Chaque époque fournit son lot de documents, même si
(malheureusement), plus on remonte dans le temps, moins les sources sont
étoffées.
Pour illustrer le propos ci-dessus, je vais parler dans ce
billet de mon arrière-grand-père paternel, Pierre Joseph SABOT, le sosa 16 de
mes enfants et que je nomme affectueusement « le tatoué ».
Les informations qui vont être données ci-dessous
proviennent de trois sources principales : les registres de l’état-civil
de Saint-Etienne (Loire), sa fiche militaire et des archives familiales dont
une bible. Et ces sources permettent de montrer ce qu’on peut faire (ou écrire)
lorsqu’on quitte quelques instants les registres de l’état-civil.

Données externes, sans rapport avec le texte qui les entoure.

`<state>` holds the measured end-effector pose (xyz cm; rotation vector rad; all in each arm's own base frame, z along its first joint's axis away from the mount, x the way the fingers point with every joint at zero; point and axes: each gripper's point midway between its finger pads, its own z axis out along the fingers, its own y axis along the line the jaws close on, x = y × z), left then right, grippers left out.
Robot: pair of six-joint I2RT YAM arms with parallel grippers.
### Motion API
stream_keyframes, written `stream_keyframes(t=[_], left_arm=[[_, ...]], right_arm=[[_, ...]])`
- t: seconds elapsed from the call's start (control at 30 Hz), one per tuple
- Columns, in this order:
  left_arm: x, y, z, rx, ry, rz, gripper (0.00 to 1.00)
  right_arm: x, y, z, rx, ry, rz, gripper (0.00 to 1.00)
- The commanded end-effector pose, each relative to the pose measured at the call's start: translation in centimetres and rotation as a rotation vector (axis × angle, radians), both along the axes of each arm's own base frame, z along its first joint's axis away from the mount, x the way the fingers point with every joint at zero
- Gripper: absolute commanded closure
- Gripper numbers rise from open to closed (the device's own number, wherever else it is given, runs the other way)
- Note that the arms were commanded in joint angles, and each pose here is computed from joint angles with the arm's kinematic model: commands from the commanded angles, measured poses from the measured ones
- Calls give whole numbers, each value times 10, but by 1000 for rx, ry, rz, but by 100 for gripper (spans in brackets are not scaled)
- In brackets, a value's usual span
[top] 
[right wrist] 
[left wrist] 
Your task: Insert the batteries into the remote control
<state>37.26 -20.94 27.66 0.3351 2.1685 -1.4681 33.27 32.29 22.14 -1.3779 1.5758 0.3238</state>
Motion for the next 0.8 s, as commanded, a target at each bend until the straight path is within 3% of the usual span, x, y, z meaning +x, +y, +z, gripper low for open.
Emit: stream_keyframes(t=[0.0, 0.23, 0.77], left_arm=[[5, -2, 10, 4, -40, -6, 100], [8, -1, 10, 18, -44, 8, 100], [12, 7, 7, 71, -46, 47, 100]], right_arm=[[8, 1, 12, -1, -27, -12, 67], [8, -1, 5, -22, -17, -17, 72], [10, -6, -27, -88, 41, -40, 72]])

Ce que nous donne l’état-civil
Pierre Joseph SABOT est né le 12 mars 1864 à Saint-Etienne
du mariage d’André SABOT et d’Annette CHAREYRON. Il épouse Marie Julie FOGERON
le 4 septembre 1893, également à Saint-Etienne et de ce mariage naîtront 8
enfants dont 6 parviendront à l’âge adulte, au nombre desquels se trouve mon
grand-père paternel.
A ce jour, j’ignore la date de son décès, mais je sais qu’il
est décédé après 1910.
Inutile de revenir sur ce qui a été dit plus haut, mais on
se rend rapidement compte que les données recueillies dans les registres de l’état-civil
ne permettent pas d’aller très loin …
Un élément supplémentaire
Il se trouve que nous détenons la bible qui lui a été remise
lors de son mariage avec Marie Julie FOGERON. Pourquoi une bible ? Parce
que la tradition protestante est de remettre une bible au couple qui vient de se
marier, de sorte à permettre à la famille d’étudier les écritures à la maison.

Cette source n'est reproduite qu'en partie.